Thursday, November 01, 2018

Today -100: November 1, 1918: Just in time for Thanksgiving


Turkey surrenders. In order to communicate that news to the British, they freed Maj. General Charles Townshend, who’s been held prisoner since the siege of Kut 2½ years ago, and sent him off as emissary. Rather than celebrating the surrender (I should remind you that the US and Turkey were never at war), the NYT gets snotty (as was the custom) about it, saying that abandoning its ally Germany “was to be expected from the known character of the Ottoman Empire”.

Yekaterina Breshkovskaya, the “Little Grandmother (Babushka) of the Russian Revolution,” is reported to have been executed for opposing the Bolsheviks (after spending 44 years in prison, with the occasional escape, for opposing the tsars). Nope.

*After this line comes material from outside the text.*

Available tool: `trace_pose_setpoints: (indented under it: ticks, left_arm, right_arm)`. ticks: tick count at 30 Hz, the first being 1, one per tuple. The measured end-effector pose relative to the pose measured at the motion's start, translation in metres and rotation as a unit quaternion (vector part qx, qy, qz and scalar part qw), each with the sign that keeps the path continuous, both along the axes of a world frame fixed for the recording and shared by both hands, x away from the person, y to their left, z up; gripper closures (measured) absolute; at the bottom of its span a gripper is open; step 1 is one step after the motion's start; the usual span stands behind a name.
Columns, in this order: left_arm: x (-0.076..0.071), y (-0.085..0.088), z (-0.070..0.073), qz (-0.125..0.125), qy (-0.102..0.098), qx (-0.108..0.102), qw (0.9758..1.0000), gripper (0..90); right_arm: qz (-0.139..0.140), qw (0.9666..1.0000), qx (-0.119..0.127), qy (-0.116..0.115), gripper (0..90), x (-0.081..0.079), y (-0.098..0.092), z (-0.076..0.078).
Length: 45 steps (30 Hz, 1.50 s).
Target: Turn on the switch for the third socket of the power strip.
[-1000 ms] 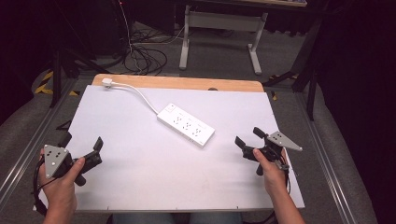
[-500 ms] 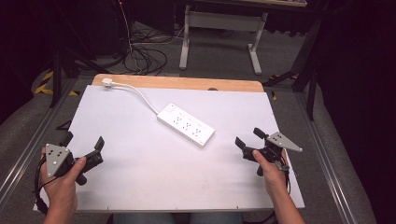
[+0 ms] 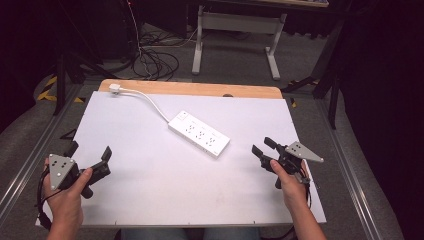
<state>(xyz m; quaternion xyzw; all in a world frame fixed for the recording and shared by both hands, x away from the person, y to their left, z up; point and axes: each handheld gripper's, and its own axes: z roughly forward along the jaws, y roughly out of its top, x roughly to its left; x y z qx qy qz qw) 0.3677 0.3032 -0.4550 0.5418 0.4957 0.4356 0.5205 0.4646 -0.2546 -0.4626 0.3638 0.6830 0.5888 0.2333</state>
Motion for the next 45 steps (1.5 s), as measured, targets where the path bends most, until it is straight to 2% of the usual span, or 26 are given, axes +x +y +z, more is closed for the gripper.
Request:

She will die in 1934 at 90.

Headline of the Day -100:


The Austrian governor flees back to Vienna.

Austria tells Italy that it’s willing to remove its troops from that country, but Italy says no, we’d rather drive you out, but thanks.

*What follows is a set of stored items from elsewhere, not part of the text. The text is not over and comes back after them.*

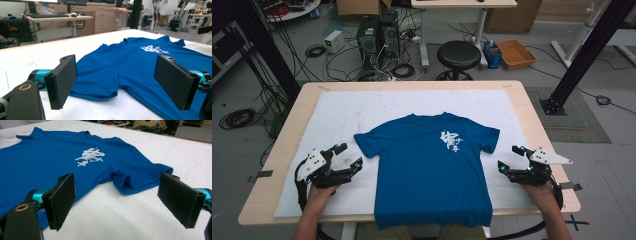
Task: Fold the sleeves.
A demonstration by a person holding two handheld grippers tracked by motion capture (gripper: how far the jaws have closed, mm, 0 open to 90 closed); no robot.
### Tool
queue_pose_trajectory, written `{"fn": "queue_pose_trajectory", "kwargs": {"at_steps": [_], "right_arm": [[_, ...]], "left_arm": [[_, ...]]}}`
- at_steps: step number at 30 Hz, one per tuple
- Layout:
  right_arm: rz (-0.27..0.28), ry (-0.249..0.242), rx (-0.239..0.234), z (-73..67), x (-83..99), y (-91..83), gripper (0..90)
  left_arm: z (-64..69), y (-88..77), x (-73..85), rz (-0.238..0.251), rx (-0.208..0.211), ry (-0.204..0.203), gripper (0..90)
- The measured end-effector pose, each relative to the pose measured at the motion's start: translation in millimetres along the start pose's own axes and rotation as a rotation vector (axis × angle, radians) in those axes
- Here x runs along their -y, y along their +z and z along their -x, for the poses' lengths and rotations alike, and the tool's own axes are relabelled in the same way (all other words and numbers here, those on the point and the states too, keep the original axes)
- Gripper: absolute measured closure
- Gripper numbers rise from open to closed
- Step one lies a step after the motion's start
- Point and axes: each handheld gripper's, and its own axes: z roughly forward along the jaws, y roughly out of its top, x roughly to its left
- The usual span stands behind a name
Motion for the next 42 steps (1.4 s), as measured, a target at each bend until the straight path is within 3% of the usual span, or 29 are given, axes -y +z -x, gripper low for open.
{"fn": "queue_pose_trajectory", "kwargs": {"at_steps": [12, 18, 25, 28, 34, 38, 40, 42], "right_arm": [[-0.004, 0.019, 0.019, 0.8, -0.2, 0.2, 14.5], [-0.020, 0.024, 0.033, 0.6, -0.7, 1.7, 14.5], [-0.057, 0.058, 0.108, 1.1, -2.5, 5.4, 15.1], [-0.061, 0.128, 0.130, 4.1, -4.3, 5.7, 15.3], [-0.053, 0.185, 0.159, 10.8, -21.6, 8.1, 15.3], [-0.099, 0.206, 0.181, 19.5, -50.4, 25.7, 15.3], [-0.126, 0.214, 0.219, 25.0, -58.7, 33.6, 15.3], [-0.182, 0.254, 0.268, 32.6, -62.2, 44.0, 15.4]], "left_arm": [[2.8, 1.9, -0.6, -0.020, -0.044, 0.014, 18.5], [1.4, 4.9, -1.7, -0.048, -0.056, -0.009, 18.5], [1.9, 7.4, -2.6, -0.075, -0.081, -0.013, 18.5], [3.7, 9.6, -3.2, -0.094, -0.107, 0.000, 18.5], [5.6, 10.8, -3.6, -0.111, -0.116, 0.022, 18.6], [3.9, 11.4, -3.8, -0.114, -0.116, 0.004, 18.6], [3.4, 12.0, -4.0, -0.120, -0.121, -0.006, 18.6], [3.1, 12.4, -4.3, -0.128, -0.124, -0.008, 18.6]]}}
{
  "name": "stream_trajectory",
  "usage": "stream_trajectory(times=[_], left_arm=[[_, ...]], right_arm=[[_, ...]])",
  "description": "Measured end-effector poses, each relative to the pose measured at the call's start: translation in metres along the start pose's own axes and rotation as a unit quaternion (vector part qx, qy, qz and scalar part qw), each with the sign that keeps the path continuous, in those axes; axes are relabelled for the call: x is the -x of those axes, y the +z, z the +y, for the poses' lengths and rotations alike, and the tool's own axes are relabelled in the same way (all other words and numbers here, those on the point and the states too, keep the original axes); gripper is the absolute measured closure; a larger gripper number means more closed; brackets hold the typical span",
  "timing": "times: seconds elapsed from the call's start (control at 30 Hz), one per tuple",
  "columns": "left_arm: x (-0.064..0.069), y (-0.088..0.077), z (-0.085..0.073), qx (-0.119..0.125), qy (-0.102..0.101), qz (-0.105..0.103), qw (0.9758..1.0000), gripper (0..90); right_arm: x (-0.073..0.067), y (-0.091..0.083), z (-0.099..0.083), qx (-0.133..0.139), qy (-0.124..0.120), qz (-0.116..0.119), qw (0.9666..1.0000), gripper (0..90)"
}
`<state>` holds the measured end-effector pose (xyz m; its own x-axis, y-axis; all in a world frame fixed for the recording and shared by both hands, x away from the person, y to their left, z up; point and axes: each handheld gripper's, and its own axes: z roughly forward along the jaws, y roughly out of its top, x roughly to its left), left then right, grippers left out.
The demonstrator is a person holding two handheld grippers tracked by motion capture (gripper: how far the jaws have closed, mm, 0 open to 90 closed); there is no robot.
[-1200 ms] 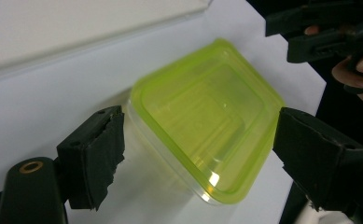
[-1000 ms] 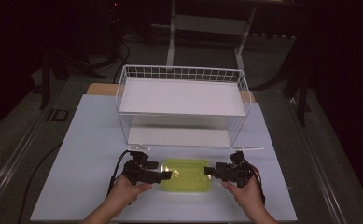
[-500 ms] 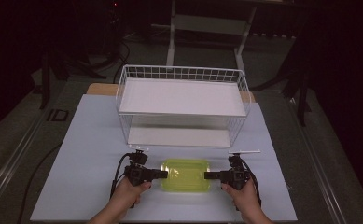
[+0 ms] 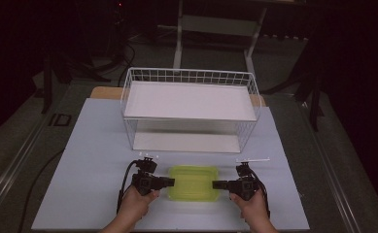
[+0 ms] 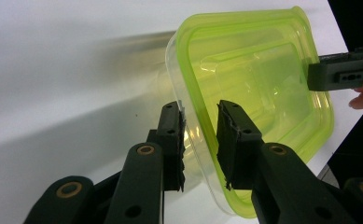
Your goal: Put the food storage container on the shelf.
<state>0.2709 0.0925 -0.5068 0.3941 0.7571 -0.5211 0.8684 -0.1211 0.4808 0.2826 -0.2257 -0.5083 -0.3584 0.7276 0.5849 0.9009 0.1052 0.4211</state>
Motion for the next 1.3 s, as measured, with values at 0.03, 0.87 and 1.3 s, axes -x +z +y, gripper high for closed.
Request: stream_trajectory(times=[0.03,0.87,1.3], left_arm=[[0.000,0.000,0.000,-0.001,0.000,-0.003,1.0000,72.2],[0.006,-0.018,-0.007,0.030,-0.014,-0.005,0.9994,79.5],[0.010,-0.044,0.017,0.095,0.000,-0.006,0.9955,80.0]], right_arm=[[0.000,0.000,0.000,-0.001,0.003,0.002,1.0000,74.9],[-0.019,-0.006,-0.001,0.018,-0.026,-0.015,0.9994,79.6],[-0.036,-0.017,0.028,0.072,-0.046,-0.010,0.9963,79.5]])
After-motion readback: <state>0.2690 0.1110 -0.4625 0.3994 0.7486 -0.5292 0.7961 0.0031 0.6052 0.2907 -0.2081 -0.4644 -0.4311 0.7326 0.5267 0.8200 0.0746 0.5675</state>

The NYT is a little unsure about this, but the Croatian parliament has also declared independence while announcing its intention to join the State of Slovenes, Croats and Serbs, if only because their name is already in it. That state, which will be very short-lived, consists of the Slavic areas of Austria-Hungary. It will soon be absorbed, along with Montenegro, into the Kingdom of Serbs, Croats, and Slovenes, which will eventually be called Yugoslavia, although its people are already being called Jugoslavs. I hope that’s clear, because Yugoslav history will never get any clearer. Hell, I can’t decide whether to spell it with the Y or the J, both of which were in use.

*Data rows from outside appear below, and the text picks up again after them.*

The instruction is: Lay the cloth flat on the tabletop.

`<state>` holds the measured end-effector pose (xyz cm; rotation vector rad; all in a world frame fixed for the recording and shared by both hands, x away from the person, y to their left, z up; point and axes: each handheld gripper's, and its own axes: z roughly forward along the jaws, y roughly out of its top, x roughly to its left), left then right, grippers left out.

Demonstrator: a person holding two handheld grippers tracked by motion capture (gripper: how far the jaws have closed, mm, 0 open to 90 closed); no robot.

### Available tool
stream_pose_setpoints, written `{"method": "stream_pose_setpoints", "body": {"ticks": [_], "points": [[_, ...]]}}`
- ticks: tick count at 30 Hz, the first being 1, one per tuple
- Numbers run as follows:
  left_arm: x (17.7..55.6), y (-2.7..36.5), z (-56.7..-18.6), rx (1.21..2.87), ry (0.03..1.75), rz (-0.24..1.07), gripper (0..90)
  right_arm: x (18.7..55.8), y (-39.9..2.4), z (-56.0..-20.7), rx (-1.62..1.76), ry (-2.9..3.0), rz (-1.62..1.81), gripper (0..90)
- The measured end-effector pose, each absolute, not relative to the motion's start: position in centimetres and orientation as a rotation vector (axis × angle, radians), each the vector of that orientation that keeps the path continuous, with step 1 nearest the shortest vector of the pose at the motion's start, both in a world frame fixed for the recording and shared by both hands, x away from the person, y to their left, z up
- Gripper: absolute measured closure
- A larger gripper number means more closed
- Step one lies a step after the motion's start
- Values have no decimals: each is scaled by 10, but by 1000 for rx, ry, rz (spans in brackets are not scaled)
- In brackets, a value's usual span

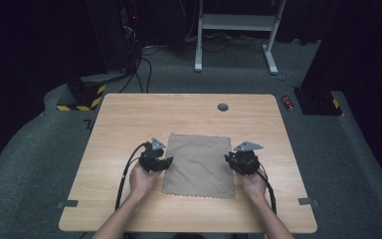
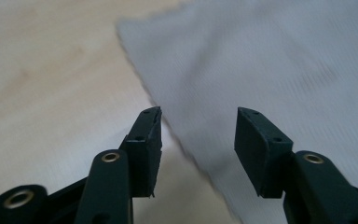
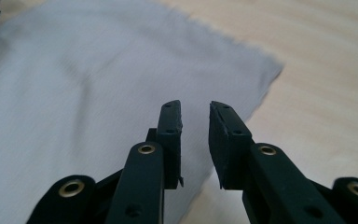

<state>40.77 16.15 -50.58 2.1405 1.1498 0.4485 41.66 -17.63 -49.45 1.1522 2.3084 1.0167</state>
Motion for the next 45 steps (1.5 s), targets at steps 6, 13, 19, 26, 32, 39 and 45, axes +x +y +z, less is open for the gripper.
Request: {"method": "stream_pose_setpoints", "body": {"ticks": [6, 13, 19, 26, 32, 39, 45], "points": [[365, 172, -513, 2148, 1150, 428, 510, 380, -186, -504, 1147, 2346, 995, 745], [350, 171, -514, 2175, 1131, 481, 493, 371, -182, -516, 1101, 2376, 926, 736], [341, 176, -514, 2179, 1137, 475, 510, 371, -183, -515, 1079, 2373, 906, 731], [335, 174, -513, 2158, 1110, 452, 456, 365, -178, -512, 1076, 2372, 931, 684], [333, 160, -517, 2173, 1073, 463, 435, 343, -169, -514, 1010, 2413, 988, 638], [326, 161, -513, 2221, 1074, 465, 457, 334, -179, -520, 1010, 2416, 1013, 577], [316, 167, -515, 2182, 1096, 441, 457, 334, -181, -520, 996, 2419, 1014, 573]]}}
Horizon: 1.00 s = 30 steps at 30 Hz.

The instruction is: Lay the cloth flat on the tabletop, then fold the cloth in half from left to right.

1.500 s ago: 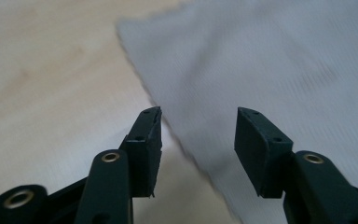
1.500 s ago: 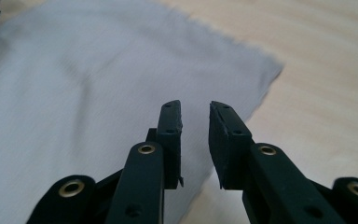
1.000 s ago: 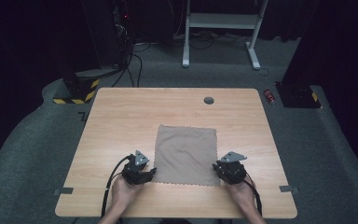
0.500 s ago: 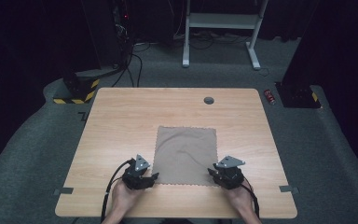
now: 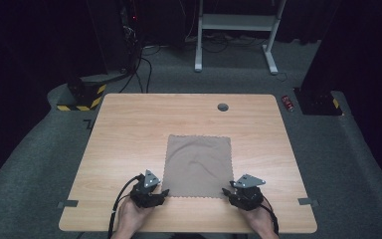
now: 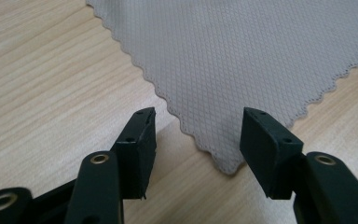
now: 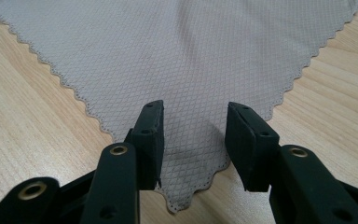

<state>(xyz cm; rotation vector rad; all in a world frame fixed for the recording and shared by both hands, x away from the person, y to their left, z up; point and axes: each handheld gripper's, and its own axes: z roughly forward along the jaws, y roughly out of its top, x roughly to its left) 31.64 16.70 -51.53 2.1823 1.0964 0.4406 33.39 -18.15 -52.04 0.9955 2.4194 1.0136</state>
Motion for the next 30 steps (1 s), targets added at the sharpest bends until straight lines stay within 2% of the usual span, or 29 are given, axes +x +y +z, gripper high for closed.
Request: {"method": "stream_pose_setpoints", "body": {"ticks": [6, 13, 24, 30], "points": [[312, 169, -518, 2154, 1100, 447, 453, 335, -182, -520, 1023, 2420, 1011, 547], [316, 171, -516, 2141, 1118, 403, 387, 339, -178, -517, 1067, 2422, 1029, 526], [357, 184, -511, 2042, 1192, 331, 379, 349, -140, -513, 990, 2468, 1139, 595], [378, 183, -506, 2027, 1211, 356, 383, 352, -123, -514, 967, 2481, 1189, 604]]}}
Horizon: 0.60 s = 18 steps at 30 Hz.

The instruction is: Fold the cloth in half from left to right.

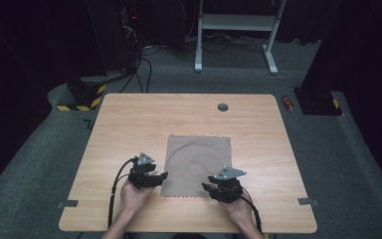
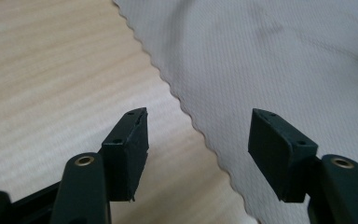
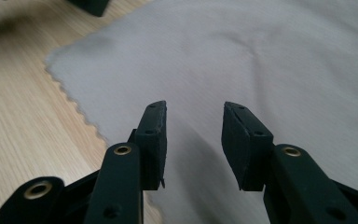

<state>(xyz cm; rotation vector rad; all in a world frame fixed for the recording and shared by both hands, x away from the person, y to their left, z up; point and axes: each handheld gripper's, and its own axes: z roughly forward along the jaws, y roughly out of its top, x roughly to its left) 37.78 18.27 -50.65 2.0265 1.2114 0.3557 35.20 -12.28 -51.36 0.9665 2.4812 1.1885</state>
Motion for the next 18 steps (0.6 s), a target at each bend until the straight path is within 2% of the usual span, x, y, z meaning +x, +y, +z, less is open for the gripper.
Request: {"method": "stream_pose_setpoints", "body": {"ticks": [18], "points": [[433, 175, -494, 1996, 1254, 375, 395, 344, -57, -517, 783, 2553, 1196, 617]]}}
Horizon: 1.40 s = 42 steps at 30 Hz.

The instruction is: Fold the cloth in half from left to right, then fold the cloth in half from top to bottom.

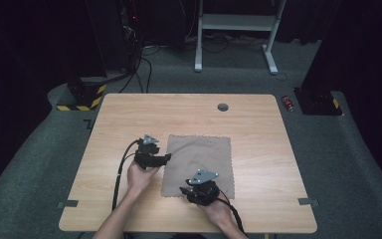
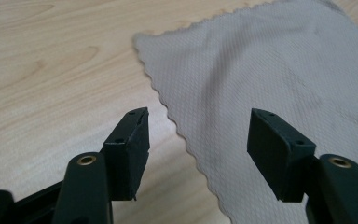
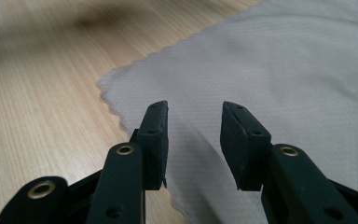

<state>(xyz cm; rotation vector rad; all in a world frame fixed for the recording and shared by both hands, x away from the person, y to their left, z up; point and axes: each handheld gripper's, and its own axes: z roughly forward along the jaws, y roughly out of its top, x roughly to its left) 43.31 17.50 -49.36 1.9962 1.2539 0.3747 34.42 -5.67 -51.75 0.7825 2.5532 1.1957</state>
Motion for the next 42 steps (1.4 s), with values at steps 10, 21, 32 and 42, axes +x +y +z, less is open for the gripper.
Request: {"method": "stream_pose_setpoints", "body": {"ticks": [10, 21, 32, 42], "points": [[461, 177, -489, 1992, 1287, 410, 414, 341, -38, -516, 746, 2567, 1211, 636], [489, 170, -491, 2001, 1318, 425, 428, 340, -19, -514, 700, 2568, 1220, 657], [512, 170, -500, 2037, 1372, 438, 441, 335, 0, -519, 659, 2604, 1222, 667], [525, 166, -502, 2024, 1385, 449, 450, 331, 10, -522, 628, 2622, 1191, 668]]}}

Ostend, Belgium celebrates its liberation by flying thousands of Belgian flags, many of which were bought just last week from a German peddler.

NYC Health Commissioner Royal Copeland, ever the optimist, says the Spanish Flu epidemic is now in the “mopping-up stage,” which is kind of gross. His main concern now: all the new orphans (the Spanish Flu hit adults harder than children).